Bernie ne pouvait s’en lasser.il vola tout le jour. Il voltigeait, il voltigeait .. Il vola aussi haut qu’l le put jusqu’ à ce que ses ailes soient fatiguées, puis il célébra cette chose invisible que tous appelaient AIR. Il planait autour des arbres en criant : « Regarder, je vole ! » Comme si aucun oiseau ne l’avait jamais fait avant lui ! Tous applaudirent – non pas parce qu’il volait, mais en raison de son courage, puisqu’il avait fait ç tout seul, de lui-même. 

Voilà une histoire toute simple, n’est-ce pas ? C’est un peu drôle de penser à Bernie et à sa confiance en l’invisible. Maintenant, nous allons vous révéler ce que tout ça peut bien vouloir dire pour vous tous. Certains le savent déjà n’est-ce pas ? Mes petits, il y a un ange avec vous en ce moment même. Il est né avec vous, et vous pouvez lui parler chaque fois que ça vous chante. C’est un ange agréable, et il vous aime. Il a l’esprit d’un enfant, il sait même comment vous pensez. Cet ange aime jouer avec les mêmes jouets que vous, et il grandira avec vous au fur et à mesure. Il sera toujours disponible prêt à vous aider en tout temps. 

Maintenant, certains d’entres-vous pourraient dire : « Je n’en vois aucun » C’est parce qu’il est invisible, exactement comme l’air l’était pour Bernie. Nous pouvons aussi vous assurer que cet ange vous soutiendra même quand vous connaitrez des difficultés, ou que vous serez tristes et que tout ne marchera pas comme vous le voulez. C’est un ange qui vous soutient à l’aide d’une énergie invisible, même quand vous êtes en train de tomber dans l’obscurité de la peur. Nous voulons que vous vous le rappeliez, car cet ange vous accompagnera toute votre vie. Il est veau, il est invisible, mais tout comme Bernie l’a découvert, il est très, très réel. 

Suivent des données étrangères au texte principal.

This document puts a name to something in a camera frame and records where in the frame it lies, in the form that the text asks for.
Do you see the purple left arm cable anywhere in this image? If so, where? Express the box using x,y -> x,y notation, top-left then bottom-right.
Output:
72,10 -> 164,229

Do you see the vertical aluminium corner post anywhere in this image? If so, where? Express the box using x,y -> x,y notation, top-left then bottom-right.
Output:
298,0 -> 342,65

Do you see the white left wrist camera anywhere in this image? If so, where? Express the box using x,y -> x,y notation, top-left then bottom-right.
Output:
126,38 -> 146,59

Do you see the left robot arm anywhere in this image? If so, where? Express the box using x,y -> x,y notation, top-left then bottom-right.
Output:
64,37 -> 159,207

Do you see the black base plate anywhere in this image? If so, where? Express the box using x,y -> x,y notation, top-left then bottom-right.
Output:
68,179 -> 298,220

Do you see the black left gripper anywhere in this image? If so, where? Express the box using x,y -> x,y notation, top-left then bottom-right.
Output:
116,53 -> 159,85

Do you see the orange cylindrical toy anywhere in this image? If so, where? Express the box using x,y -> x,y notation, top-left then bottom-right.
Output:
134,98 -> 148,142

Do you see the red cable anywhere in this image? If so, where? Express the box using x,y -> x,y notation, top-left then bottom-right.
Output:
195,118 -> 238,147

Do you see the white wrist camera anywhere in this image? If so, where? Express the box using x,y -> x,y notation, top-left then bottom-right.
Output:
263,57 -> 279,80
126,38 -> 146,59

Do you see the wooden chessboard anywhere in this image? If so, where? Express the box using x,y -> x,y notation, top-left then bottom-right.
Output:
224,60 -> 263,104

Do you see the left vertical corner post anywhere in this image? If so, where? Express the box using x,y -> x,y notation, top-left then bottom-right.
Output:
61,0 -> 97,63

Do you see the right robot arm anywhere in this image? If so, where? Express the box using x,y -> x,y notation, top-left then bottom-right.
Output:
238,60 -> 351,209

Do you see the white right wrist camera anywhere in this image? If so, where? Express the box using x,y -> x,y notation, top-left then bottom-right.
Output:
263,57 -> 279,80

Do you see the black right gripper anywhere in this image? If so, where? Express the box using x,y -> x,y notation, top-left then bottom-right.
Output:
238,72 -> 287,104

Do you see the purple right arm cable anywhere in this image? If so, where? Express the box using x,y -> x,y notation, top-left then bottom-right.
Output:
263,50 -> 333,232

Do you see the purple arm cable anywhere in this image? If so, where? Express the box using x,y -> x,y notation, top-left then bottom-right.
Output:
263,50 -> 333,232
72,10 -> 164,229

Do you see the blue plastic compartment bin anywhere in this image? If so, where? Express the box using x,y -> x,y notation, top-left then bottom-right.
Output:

Peut-être voudriez-vous en savoir plus sur votre ange ? Vous n’avez qu’à le lui demander ! Même s’il est possible que vous ne puissiez ni le voir ni l’entendre comme une personne réelle, l’émotion de l’amour et de l’amitié sera la preuve qu’li est là ! 

Et vous les adultes ? Où est passé votre ange enfant. Est-il encore avec vous, ou l’avez-vous mis à la porte en grandissant ? A-t-il ri en écoutant l’histoire de Bernie ? Peut-être est-il temps de le trouver, car il ne vous a jamais quittés. Il est votre compagnon pour la vie, et il vous fait signe de sortir jouer avec lui. Alors, vraiment, c’est une histoire pour les adultes, car ce n’est pas l’enfant qui éprouve cette peur, mais bien l’adulte. C’est la peur de celui qui ne veut pas quitter le nid de l’intellect et de la réalité tangible pour s’envoler vers les hauteurs de l’enfant retrouvé, du jeu retrouvé, et de la joie de croire en l’invisible. Nous célébrons notre temps passé avec vous, chacun de vous.